The paper IRIS: Interference and Resource Aware Predictive Orchestration for ML Inference Serving by our colleagues Aggelos Ferikoglou, Panos Chrysomeris, Achilleas Tzenetopoulos, Manolis Katsaragakis, Dimosthenis Masouros, and Dimitrios Soudris from National Technical University of Athens! - with acknowledgment to the NEPHELE project - has recently received the Best Paper Award in the IEEE International Conference on Cloud Computing (IEEE Cloud 2023).

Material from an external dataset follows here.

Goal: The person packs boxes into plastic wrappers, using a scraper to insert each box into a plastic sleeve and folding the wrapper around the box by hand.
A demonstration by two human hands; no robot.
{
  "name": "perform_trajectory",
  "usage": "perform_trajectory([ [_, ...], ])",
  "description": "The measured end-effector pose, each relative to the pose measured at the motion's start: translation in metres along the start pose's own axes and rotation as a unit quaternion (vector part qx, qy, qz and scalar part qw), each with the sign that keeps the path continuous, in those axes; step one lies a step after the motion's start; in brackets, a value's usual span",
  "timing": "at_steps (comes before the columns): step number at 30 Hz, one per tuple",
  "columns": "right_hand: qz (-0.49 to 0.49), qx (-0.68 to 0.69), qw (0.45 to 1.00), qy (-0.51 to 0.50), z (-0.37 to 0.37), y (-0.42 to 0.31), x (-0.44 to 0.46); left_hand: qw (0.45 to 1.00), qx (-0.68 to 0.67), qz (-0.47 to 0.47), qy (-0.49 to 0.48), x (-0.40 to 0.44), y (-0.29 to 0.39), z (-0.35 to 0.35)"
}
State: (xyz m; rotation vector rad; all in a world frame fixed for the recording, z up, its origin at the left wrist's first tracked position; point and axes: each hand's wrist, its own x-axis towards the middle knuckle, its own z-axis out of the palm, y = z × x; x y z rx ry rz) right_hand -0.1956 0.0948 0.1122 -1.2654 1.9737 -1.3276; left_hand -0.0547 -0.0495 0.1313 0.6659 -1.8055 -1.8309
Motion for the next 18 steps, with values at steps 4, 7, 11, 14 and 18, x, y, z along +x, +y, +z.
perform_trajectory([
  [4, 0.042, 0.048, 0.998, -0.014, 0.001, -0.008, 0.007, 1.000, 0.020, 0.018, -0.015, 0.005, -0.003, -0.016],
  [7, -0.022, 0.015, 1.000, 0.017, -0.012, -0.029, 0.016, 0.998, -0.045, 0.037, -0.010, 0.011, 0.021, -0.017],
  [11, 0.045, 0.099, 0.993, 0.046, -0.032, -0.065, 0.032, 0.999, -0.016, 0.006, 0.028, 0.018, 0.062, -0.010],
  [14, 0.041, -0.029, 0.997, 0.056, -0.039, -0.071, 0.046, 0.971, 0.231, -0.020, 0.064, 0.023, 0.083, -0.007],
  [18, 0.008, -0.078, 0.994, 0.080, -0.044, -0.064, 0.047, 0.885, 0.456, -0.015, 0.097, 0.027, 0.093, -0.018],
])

Over the last years, the ever-growing number of Machine Learning (ML) and Artificial Intelligence (AI) applications deployed in the Cloud has led to high demands on the computing resources required for efficient processing. Multiple users deploy multiple applications on the same server node to maximize Quality of Service (QoS); however, this leads to increased interference. In addition, Cloud providers aim to minimize their operating costs by efficiently utilizing the available resources. These conflicting optimization goals form a complex paradigm where efficient scheduling is required. In this work, we present IRIS, an interference- and resource-aware predictive inference scheduling framework for ML infer-ence serving in the cloud. We target the multi-objective problem of QoS maximization with effective CPU utilization based on Queries per Second (QPS) predictions by proposing a modelless ML-based solution and integrating it into the Kubernetes platform.

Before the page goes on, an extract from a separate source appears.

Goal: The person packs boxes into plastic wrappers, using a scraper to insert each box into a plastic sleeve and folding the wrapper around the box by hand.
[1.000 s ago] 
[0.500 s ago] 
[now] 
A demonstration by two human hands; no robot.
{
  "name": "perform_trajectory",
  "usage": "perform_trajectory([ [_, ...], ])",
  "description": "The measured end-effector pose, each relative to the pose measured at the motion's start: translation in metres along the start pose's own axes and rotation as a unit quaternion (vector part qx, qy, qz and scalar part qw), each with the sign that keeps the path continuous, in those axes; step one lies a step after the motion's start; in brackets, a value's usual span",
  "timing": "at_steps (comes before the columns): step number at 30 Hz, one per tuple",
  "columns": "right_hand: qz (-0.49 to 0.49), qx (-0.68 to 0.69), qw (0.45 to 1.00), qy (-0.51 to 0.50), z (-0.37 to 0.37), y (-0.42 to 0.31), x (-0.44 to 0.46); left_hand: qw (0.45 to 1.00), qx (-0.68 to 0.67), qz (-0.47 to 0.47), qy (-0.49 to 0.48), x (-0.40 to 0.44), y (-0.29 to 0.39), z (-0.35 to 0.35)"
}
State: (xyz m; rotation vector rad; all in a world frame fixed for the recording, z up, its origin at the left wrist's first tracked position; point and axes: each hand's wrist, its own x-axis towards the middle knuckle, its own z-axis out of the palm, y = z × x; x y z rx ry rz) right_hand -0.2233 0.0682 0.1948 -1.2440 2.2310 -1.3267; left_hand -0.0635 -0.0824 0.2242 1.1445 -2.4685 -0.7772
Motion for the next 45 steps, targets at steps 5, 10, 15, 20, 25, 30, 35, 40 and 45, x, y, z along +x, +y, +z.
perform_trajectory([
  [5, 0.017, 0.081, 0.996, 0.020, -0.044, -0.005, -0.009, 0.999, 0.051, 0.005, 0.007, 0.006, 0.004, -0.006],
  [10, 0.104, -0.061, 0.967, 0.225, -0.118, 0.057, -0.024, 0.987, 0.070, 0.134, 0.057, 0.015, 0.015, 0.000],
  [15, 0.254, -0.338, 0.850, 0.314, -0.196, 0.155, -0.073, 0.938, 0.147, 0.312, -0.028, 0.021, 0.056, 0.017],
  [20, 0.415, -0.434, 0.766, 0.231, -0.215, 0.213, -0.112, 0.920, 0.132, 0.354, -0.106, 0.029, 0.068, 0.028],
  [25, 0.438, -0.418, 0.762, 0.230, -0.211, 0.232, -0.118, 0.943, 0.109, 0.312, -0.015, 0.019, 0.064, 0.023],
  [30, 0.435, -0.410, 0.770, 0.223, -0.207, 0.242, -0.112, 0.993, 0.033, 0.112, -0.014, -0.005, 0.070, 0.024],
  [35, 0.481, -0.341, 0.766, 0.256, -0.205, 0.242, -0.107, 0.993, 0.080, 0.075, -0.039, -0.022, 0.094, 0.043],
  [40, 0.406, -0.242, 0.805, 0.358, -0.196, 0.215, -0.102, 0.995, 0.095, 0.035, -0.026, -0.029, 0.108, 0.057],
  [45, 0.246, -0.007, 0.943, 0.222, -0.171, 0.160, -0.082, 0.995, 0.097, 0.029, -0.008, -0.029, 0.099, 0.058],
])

This paper evaluates this approach over real hardware infrastructure and a set of ML applications. Its experimental analysis shows that under various QoS constraints, the model-specific interference-aware scheduler violates QoS constraints less frequently by achieving 1.8× fewer violations, on average, compared to over-provisioning and 3.1× fewer violations compared to under-provisioning, through efficient exploitation of available CPU resources. The model-less feature is able to cause, on average, 1.5× fewer violations compared to the model-specific scheduler, while further reducing the average CPU utilization by ≈ 30%.